**Task prompt:**
Please tally every line in the listing below where the word "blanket" appears, then give the number and nothing more.

**Dataset excerpt:**
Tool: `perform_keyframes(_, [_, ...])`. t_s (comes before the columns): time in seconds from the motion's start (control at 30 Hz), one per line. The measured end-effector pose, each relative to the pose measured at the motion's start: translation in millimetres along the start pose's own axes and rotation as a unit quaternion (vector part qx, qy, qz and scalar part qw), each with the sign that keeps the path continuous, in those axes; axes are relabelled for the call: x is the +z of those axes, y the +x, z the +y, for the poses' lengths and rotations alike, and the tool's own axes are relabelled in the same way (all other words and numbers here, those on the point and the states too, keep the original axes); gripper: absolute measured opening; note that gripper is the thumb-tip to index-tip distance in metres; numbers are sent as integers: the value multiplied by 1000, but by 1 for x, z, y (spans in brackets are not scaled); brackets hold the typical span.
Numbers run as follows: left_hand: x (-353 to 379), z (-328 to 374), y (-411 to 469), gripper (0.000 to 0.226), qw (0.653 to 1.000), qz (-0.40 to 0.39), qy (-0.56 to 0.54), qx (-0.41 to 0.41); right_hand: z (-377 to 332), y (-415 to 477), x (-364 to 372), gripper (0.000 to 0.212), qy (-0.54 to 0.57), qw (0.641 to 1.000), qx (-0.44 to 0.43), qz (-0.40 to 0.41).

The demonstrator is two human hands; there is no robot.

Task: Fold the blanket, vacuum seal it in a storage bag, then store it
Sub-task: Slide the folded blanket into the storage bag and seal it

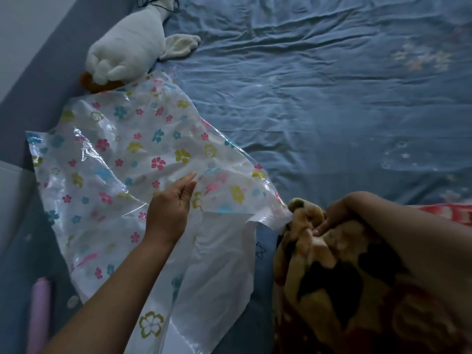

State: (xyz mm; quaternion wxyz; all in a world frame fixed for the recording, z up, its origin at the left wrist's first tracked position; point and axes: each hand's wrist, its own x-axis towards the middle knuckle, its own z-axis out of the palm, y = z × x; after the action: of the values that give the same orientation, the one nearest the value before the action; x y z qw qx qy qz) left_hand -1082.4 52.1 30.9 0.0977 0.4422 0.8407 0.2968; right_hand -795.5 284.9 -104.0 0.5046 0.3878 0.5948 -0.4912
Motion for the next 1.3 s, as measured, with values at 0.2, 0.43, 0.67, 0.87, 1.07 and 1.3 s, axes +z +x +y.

**Expected answer:**
2